The Sister of Mercy was inspired by his courage to truly live his faith as a single man of only 28.
“His faith was a very strong part of who he was. With that he had internalized what it meant to care about other people in a way he was truly able to give up his life for others,” she reflected. “And what kind of grace of God did my uncle have at that time to know that is what he was being called to do? There was a lot of emotion in these days, a lot of prayer and spirituality, a lot of reminiscing.”
She wrote the Mass petitions in which she asked for “a spirit of compassion and courage that he showed in his life and that it will bring us some peace.”
“To imitate him would be perhaps the greatest tribute we could give him,” she said.
During the services, John Euart met a 90-year-old woman whose husband had served on the ship and a middle-aged man whose father did, which brought the story home for him.
“You have to ask yourself the question, would I have had the guts after having gotten safely off the ship, to go back on, knowing it was going to sink eventually?
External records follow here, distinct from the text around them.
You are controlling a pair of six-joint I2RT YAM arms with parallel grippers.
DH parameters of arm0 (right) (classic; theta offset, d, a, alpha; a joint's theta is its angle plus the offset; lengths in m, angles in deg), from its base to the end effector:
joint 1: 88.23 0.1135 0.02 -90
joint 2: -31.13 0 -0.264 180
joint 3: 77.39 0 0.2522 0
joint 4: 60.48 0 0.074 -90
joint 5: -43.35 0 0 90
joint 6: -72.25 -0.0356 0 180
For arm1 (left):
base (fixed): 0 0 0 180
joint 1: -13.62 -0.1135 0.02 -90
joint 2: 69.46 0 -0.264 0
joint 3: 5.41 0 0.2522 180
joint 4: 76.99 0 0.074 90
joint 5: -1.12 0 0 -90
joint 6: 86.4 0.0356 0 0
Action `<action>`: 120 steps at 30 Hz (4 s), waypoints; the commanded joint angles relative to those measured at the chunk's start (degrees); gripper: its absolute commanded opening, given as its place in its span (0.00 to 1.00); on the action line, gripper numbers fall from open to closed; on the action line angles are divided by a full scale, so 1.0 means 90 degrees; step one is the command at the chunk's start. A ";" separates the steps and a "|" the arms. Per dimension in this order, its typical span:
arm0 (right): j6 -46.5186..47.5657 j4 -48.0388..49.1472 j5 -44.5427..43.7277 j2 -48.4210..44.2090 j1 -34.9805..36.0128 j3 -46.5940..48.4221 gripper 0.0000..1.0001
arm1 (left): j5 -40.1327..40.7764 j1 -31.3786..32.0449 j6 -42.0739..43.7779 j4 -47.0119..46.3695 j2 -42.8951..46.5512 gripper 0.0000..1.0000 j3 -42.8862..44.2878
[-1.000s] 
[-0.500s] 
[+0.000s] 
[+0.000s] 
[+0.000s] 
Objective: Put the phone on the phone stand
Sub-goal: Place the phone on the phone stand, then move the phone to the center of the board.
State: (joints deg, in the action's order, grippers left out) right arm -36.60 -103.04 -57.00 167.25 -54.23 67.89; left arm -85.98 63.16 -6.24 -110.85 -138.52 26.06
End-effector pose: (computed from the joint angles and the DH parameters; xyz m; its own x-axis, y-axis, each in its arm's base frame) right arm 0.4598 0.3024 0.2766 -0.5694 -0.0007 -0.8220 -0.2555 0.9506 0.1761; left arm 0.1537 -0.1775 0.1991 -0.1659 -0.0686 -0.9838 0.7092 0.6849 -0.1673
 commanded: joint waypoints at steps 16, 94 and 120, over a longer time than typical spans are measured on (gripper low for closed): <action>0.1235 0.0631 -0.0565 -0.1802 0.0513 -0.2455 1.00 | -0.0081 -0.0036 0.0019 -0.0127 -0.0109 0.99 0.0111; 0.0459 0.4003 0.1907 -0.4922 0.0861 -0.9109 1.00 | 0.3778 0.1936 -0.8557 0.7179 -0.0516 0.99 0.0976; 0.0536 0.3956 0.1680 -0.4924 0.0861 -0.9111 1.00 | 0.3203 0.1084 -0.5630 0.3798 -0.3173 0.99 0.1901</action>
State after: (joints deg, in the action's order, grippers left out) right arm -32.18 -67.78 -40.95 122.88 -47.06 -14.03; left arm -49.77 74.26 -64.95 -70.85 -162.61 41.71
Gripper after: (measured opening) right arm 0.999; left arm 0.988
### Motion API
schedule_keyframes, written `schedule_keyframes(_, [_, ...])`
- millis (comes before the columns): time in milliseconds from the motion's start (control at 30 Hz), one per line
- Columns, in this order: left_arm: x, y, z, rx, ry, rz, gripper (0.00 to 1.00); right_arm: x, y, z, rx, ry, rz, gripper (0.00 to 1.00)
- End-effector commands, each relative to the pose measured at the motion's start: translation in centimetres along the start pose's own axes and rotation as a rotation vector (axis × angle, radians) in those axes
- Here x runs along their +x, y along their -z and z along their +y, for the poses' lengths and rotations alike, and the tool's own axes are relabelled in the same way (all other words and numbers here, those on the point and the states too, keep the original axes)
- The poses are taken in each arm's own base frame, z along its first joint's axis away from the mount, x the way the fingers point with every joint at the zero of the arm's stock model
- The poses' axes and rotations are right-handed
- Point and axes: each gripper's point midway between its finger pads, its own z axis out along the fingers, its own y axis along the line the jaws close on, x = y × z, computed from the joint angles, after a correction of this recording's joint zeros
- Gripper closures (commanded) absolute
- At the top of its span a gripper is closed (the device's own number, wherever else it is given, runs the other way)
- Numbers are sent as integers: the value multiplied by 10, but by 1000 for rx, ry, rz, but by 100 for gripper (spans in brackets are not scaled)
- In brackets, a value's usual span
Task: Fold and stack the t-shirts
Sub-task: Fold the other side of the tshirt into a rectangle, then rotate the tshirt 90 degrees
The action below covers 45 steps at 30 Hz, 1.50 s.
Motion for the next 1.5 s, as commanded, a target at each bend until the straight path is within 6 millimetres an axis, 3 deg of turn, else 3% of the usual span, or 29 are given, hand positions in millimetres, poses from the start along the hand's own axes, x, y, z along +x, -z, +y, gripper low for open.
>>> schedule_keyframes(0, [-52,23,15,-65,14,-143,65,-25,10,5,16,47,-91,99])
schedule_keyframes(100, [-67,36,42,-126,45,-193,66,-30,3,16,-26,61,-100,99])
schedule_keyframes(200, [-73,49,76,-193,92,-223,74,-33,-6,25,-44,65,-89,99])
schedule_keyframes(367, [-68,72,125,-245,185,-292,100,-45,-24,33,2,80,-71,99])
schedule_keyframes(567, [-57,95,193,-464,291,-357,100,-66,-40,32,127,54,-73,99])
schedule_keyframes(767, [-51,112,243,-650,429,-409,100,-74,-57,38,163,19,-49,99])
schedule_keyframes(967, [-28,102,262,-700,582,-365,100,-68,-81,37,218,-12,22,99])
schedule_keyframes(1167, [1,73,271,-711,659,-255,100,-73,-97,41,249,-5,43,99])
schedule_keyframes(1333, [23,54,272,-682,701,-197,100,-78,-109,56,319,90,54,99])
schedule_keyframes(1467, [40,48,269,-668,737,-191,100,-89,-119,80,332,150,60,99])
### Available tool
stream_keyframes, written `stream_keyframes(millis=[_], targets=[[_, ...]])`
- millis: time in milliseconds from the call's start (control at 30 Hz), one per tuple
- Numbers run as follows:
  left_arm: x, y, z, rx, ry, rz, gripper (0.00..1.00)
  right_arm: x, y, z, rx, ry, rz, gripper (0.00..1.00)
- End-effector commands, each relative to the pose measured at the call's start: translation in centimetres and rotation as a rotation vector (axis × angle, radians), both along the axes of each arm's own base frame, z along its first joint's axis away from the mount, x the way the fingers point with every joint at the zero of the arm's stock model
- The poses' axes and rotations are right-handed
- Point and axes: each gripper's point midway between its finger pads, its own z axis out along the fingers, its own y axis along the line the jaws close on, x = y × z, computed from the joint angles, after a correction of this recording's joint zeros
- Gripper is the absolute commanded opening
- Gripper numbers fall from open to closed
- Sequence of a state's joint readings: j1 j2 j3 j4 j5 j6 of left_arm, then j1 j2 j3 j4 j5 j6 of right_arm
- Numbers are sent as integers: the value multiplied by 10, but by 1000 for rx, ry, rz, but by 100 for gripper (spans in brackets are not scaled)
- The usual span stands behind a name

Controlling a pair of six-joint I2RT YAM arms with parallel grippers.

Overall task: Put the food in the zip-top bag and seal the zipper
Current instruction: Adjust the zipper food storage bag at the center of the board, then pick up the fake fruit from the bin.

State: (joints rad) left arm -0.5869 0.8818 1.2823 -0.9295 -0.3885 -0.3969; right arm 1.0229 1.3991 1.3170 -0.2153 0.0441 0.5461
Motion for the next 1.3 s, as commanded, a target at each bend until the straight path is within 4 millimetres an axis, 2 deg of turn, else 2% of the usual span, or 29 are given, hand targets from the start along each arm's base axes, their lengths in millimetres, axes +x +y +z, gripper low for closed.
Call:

That’s a tough question, and it’s easy to say ‘oh yeah.’ But when you really sit down and think about it, how would I have been in that situation?”
At the cemetery, Euart, a Vietnam veteran, received the flag from the coffin. He will display it in a glass frame in his own home.
“He was truly a hero and received the second highest award that the Army gives for heroism. His story is one that will last for a long time. To think that the family thought it was fitting for me to receive the flag was the highest compliment and a great honor,” he said.